- TASK DESCRIPTION
Retype, word for word, each line between the lines holding "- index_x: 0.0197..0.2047" and "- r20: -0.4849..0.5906", inclusive, and leave the rest of the data alone.

[Data items]

Content starts

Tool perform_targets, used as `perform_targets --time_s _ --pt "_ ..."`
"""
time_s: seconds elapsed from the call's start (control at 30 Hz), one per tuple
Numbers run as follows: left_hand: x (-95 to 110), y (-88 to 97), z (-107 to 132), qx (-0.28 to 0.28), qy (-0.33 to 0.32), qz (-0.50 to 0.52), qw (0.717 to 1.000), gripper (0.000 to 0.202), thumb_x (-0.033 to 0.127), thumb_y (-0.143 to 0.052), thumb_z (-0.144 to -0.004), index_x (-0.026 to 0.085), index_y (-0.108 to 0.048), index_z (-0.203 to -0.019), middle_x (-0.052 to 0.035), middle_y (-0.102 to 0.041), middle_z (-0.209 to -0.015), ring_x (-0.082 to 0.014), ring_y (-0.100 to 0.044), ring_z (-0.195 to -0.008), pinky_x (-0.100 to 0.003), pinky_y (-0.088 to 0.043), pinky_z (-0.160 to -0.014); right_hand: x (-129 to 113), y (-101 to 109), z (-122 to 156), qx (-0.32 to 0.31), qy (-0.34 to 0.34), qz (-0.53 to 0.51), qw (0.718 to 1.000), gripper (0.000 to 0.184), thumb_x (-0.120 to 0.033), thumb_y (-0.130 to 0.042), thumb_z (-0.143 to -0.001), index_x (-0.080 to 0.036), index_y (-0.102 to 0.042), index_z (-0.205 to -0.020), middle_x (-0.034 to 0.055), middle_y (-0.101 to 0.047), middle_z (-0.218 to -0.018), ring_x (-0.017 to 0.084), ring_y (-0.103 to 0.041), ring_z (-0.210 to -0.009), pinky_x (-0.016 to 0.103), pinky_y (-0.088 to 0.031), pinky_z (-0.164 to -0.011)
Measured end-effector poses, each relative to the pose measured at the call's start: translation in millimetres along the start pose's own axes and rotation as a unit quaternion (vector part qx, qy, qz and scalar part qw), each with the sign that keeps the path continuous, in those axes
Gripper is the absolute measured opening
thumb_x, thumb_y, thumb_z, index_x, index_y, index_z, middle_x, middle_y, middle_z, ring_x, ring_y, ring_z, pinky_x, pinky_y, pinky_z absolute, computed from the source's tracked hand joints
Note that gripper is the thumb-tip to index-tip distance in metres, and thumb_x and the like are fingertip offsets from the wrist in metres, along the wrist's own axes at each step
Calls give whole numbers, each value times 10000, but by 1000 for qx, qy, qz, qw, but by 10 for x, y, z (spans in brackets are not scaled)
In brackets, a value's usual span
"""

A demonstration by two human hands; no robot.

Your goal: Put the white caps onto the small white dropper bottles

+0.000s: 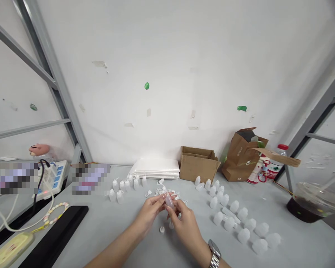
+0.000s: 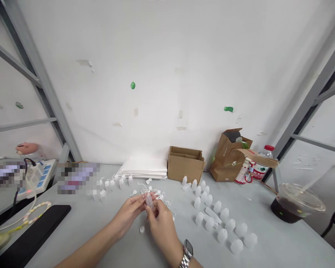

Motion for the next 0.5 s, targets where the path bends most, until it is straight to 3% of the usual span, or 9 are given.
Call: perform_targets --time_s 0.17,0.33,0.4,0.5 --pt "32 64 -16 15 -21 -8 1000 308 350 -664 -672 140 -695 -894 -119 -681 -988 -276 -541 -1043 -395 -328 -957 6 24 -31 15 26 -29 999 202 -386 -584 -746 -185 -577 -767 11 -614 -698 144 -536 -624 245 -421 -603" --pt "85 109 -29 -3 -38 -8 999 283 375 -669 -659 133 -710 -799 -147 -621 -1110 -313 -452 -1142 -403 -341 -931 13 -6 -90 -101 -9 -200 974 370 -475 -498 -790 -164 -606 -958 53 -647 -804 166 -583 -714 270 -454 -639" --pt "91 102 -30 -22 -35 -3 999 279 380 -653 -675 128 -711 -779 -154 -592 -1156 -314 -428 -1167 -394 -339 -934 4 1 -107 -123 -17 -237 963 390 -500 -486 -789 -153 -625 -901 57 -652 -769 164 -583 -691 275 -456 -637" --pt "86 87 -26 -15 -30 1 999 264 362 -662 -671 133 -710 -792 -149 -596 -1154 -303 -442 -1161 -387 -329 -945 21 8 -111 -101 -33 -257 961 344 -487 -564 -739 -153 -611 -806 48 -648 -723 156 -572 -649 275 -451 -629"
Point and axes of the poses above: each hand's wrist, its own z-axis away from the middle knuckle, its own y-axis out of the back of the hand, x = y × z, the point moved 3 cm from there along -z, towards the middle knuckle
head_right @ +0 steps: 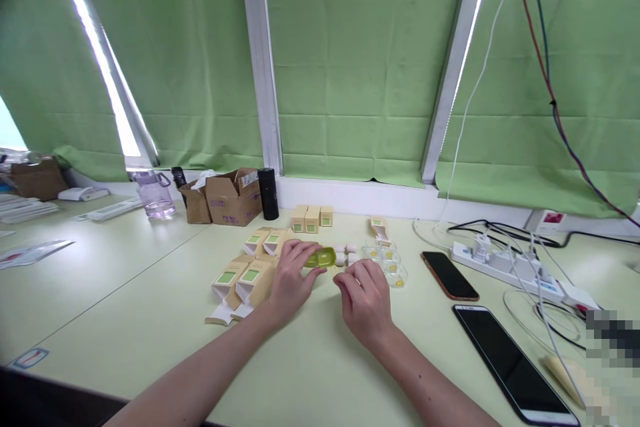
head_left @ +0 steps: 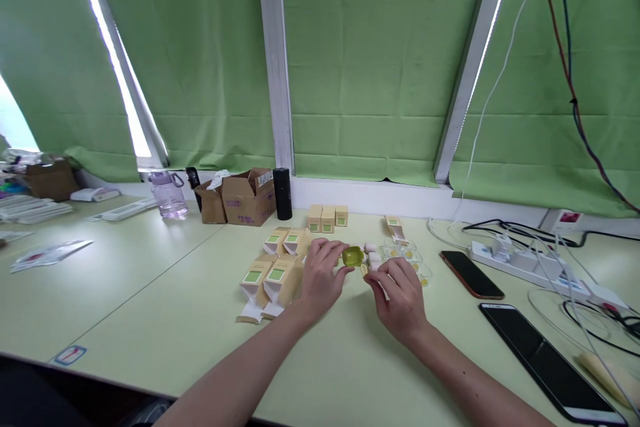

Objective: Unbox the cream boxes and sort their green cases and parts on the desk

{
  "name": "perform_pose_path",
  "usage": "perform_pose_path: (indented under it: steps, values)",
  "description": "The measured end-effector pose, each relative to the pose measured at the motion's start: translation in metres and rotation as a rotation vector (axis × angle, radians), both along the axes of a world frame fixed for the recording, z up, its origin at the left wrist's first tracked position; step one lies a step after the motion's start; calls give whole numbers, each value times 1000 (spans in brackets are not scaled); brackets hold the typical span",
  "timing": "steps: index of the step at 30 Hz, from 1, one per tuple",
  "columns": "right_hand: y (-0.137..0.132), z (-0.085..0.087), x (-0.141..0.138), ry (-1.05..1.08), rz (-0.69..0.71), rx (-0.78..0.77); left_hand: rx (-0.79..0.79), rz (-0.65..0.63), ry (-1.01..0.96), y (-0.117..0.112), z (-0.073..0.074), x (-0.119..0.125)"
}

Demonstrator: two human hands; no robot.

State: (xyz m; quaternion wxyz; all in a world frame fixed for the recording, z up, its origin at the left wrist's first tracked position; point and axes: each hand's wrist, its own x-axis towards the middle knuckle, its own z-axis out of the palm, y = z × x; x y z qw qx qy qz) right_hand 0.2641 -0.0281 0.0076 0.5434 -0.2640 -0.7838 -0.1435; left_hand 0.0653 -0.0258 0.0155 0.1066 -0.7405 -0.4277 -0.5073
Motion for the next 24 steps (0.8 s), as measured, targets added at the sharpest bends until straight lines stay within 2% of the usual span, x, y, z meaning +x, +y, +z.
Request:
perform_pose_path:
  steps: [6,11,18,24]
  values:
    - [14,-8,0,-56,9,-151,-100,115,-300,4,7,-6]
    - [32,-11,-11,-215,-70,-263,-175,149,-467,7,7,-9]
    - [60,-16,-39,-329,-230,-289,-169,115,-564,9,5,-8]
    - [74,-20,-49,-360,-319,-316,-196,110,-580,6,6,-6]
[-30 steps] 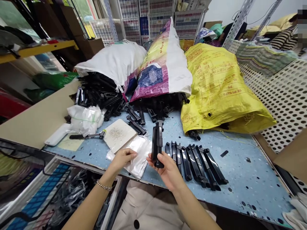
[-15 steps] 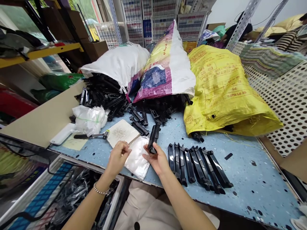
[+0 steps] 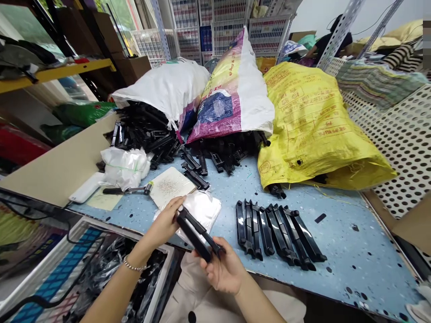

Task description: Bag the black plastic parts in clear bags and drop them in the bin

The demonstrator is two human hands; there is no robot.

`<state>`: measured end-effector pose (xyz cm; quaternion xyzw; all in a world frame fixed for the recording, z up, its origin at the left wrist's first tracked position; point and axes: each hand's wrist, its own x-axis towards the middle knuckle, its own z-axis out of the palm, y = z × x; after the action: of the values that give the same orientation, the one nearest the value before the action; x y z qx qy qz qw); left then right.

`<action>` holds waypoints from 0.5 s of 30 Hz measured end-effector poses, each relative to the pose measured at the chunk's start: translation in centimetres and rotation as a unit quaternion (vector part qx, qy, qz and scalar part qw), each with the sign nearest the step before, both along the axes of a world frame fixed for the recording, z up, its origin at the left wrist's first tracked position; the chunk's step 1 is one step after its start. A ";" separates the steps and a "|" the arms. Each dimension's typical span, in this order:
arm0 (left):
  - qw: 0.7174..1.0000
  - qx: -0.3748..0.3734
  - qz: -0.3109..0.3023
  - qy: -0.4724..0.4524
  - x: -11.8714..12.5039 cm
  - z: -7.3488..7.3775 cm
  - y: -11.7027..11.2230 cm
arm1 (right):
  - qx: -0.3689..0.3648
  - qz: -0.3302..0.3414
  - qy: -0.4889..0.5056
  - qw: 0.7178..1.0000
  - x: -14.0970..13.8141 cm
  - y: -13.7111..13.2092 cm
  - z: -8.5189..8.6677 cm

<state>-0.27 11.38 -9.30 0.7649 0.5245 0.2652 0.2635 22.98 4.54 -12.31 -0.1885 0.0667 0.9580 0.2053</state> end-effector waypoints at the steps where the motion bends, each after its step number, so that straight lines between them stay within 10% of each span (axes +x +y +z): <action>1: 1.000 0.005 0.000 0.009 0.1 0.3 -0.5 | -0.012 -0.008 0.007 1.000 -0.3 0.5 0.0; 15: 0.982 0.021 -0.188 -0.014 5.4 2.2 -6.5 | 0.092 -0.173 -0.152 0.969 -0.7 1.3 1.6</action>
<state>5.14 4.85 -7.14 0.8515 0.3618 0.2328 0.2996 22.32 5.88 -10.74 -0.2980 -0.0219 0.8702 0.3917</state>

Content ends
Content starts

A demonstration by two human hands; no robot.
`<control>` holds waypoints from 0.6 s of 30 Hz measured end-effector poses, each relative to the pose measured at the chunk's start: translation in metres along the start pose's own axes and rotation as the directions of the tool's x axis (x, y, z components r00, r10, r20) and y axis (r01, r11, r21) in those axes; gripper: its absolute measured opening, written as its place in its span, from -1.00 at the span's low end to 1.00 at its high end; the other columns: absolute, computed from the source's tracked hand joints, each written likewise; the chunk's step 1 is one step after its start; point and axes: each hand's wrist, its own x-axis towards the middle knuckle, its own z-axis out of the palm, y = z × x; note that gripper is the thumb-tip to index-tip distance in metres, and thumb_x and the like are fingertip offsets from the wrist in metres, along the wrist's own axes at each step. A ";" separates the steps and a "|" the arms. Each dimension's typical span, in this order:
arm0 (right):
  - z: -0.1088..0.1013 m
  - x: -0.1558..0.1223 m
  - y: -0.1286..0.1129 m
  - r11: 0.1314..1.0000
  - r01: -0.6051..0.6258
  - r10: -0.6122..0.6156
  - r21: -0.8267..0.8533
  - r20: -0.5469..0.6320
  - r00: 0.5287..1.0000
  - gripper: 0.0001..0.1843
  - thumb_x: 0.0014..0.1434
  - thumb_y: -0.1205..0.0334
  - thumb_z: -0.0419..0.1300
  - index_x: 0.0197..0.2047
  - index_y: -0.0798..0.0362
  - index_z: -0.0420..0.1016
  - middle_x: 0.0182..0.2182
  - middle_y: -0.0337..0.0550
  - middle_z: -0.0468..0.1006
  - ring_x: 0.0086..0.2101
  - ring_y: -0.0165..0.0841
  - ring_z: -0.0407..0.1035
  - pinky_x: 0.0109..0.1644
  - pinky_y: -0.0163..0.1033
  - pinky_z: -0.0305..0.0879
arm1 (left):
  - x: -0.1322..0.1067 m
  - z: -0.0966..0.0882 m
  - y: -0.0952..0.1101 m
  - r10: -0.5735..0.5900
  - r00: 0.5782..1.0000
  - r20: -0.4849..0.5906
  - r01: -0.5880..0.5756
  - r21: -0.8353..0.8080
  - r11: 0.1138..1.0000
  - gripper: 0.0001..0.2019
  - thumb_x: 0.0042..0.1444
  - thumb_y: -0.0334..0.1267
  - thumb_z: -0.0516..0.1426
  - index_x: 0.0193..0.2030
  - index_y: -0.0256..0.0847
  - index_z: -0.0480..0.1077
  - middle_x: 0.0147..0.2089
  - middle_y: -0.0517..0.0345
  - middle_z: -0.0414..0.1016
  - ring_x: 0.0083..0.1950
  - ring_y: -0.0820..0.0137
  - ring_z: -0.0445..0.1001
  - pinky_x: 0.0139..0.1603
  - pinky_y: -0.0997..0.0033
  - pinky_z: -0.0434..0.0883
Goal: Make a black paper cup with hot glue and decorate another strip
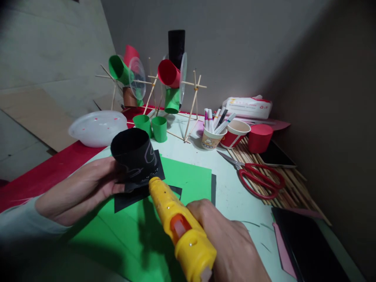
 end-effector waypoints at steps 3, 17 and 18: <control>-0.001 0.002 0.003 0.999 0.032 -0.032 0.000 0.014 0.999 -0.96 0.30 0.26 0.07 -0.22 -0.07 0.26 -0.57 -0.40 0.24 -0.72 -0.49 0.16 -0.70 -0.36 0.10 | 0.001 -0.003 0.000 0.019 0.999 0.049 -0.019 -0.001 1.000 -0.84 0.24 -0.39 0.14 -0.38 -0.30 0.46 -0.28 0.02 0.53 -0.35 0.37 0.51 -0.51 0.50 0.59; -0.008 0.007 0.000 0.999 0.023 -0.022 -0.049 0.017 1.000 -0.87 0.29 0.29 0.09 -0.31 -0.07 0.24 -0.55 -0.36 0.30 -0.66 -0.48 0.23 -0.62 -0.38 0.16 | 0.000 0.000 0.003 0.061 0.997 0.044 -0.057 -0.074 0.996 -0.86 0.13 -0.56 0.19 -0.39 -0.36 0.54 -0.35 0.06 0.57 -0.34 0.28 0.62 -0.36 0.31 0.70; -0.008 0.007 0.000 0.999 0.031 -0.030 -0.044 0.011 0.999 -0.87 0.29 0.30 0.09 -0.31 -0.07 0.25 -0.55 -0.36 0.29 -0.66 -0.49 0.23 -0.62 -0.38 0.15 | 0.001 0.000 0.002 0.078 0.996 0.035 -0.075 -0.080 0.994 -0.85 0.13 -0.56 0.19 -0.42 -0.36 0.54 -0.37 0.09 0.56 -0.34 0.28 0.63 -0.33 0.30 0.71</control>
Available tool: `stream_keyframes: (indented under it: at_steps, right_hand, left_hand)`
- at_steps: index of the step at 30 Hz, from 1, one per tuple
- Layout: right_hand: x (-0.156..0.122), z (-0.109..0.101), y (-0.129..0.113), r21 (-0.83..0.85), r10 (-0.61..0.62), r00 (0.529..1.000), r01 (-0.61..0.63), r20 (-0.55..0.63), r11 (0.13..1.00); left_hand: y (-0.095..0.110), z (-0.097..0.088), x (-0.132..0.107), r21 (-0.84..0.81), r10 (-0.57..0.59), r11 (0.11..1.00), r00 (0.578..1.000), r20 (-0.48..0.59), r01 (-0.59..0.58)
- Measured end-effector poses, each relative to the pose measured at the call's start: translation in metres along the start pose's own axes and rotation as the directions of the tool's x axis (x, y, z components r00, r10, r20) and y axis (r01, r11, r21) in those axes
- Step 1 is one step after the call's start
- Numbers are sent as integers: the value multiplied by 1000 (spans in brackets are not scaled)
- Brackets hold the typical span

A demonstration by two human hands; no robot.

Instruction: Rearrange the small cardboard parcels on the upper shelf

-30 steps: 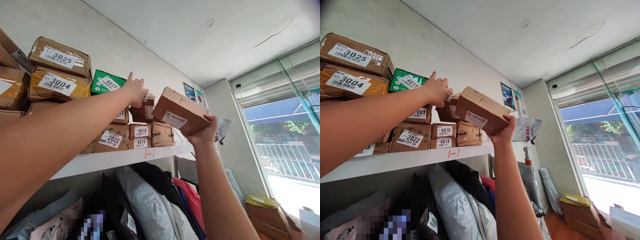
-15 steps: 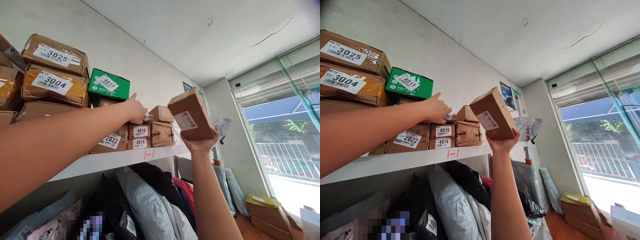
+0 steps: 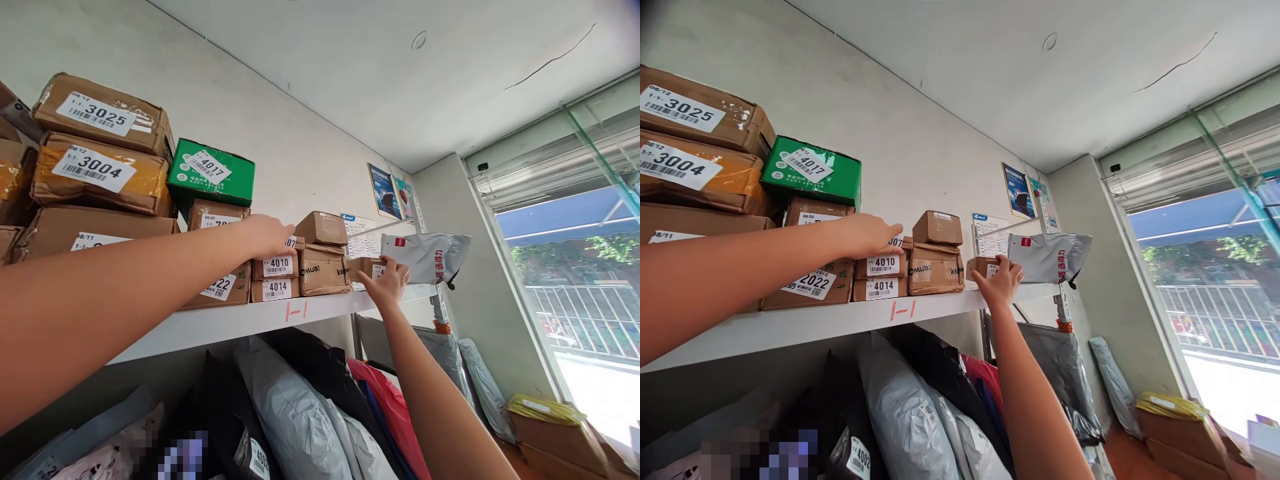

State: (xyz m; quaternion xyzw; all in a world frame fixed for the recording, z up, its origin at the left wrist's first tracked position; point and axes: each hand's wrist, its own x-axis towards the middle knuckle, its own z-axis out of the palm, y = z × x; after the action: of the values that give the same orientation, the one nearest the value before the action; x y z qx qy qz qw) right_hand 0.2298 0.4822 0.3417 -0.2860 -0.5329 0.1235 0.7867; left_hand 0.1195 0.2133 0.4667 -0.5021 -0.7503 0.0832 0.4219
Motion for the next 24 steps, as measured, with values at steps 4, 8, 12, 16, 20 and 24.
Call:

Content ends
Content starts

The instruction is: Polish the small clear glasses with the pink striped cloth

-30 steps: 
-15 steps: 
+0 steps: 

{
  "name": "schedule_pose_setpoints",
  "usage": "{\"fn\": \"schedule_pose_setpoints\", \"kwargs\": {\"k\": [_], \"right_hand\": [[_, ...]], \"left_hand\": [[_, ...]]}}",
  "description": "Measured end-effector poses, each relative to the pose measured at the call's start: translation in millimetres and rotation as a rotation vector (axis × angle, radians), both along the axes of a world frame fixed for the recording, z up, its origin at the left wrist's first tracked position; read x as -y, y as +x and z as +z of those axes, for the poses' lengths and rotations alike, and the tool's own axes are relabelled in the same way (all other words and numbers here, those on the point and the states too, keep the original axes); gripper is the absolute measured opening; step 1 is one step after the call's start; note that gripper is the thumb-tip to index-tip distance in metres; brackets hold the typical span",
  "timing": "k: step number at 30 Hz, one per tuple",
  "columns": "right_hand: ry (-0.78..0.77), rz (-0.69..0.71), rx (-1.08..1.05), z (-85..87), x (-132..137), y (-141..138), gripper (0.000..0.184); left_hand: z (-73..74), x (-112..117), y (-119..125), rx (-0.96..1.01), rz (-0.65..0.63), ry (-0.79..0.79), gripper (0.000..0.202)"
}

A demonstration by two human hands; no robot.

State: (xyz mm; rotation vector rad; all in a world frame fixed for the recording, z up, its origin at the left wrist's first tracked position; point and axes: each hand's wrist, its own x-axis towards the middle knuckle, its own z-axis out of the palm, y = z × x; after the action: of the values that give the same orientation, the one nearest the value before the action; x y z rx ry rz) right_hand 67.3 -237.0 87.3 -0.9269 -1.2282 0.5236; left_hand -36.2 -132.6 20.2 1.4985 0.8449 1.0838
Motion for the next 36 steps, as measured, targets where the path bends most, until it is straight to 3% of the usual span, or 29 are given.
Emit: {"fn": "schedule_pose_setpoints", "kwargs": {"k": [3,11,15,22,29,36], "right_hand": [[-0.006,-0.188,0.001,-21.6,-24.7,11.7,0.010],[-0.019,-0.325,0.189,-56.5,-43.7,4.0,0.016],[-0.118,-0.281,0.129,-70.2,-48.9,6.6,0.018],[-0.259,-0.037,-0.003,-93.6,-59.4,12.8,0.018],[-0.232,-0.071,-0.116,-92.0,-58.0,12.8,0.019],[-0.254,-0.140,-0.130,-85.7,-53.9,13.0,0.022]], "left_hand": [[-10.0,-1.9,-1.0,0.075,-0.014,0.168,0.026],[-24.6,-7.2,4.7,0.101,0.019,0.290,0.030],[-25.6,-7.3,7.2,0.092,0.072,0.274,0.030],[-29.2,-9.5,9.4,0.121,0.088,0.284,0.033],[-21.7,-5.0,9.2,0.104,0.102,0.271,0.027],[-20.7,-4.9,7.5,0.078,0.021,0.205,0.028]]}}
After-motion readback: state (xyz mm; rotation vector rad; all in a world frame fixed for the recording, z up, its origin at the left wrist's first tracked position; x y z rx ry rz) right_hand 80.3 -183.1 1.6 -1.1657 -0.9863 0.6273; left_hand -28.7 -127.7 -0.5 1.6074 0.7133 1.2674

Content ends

- RESULT BELOW
  - index_x: 0.0197..0.2047
  - index_y: -0.0798..0.0362
  - index_z: -0.0420..0.1016
  - middle_x: 0.0182..0.2182
  - middle_y: -0.0337..0.0550
  - middle_z: -0.0468..0.1006
  - ring_x: 0.0086..0.2101
  - ring_y: -0.0165..0.0841
  - ring_z: -0.0407..0.1035
  - pinky_x: 0.0109..0.1644
  - pinky_y: -0.0163..0.1033
  - pinky_z: -0.0305..0.0879
arm1 (left):
  - x: -0.1322..0.1067 m
  - z: -0.0966..0.0882 m
  - y: -0.0952..0.1101 m
  - r10: -0.5735..0.5900
  - r00: 0.5782..1.0000
  - r20: -0.4849..0.5906

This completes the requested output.